The state of UT doesn't have jurisdiction over BRBR.

So who's going to stop someone if they go hunting there? :grin:


----------



## chuck harsin (May 1, 2011)

Clarq said:


> I wasn't. I never cared for the idea of fighting for a parking space and racing for spots due to time restrictions. It would suck to get all the way out there only to find no parking.
> 
> I was thinking though...
> 
> ...


Rumor has it they will still be patrolling the refuge, just a rumor but the trespass fee is about 500 scoots from what I hear.


----------



## JuniorPre 360 (Feb 22, 2012)

After the gate was broken over the summer, I was told that there would be someone there watching everything making sure nothing happens.

I took a drive there last week. For the most part, it was a wasteland. The loop was almost completely dry, the safe ponds to the north were dirt, and the canals were also dry. The best units to hunt had no water.
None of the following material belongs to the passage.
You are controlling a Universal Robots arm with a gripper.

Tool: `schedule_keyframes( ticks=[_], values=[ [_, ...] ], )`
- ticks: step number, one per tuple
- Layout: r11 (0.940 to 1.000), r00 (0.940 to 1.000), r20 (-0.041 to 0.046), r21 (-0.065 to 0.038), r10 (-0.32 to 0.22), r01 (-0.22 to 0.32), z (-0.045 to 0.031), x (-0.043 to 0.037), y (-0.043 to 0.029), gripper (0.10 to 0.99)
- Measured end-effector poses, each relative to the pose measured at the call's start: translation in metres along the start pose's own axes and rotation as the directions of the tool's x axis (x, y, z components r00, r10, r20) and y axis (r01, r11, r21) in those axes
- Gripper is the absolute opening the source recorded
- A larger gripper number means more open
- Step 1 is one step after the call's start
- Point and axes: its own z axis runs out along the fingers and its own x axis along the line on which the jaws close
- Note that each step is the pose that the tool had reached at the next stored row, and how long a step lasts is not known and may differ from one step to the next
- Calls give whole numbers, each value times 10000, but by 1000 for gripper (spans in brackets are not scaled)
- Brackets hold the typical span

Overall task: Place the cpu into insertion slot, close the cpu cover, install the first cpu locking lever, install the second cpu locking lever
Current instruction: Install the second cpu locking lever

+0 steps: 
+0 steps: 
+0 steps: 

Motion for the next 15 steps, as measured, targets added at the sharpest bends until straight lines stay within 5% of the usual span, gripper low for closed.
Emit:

I planned on hunting there this season again, but not now. Overcrowding was a huge issue last year. Imaging how much a problem it will be with less than half the land to hunt on.


----------



## Clarq (Jul 21, 2011)

chuck harsin said:


> Rumor has it they will still be patrolling the refuge, just a rumor but the trespass fee is about 500 scoots from what I hear.


That wouldn't surprise me, but at the same time I think it's pretty messed up if they have the means to patrol it and are only keeping it closed because the government says they're supposed to.


----------



## ziggy15 (Dec 19, 2012)

I was totally planning on going back to BRBR since we had such success on the youth hunt. Now I'm planning on Ogden bay or Howard's slough. but I KNOW those areas will be Packed by all the guys that will walk the dikes and set up every 25 yrds. I'm hoping my boat can get me somewhere safe across the pond.


----------



## swbuckmaster (Sep 14, 2007)

Clarq said:


> That wouldn't surprise me, but at the same time I think it's pretty messed up if they have the means to patrol it and are only keeping it closed because the government says they're supposed to.


Union mentality at its best!


----------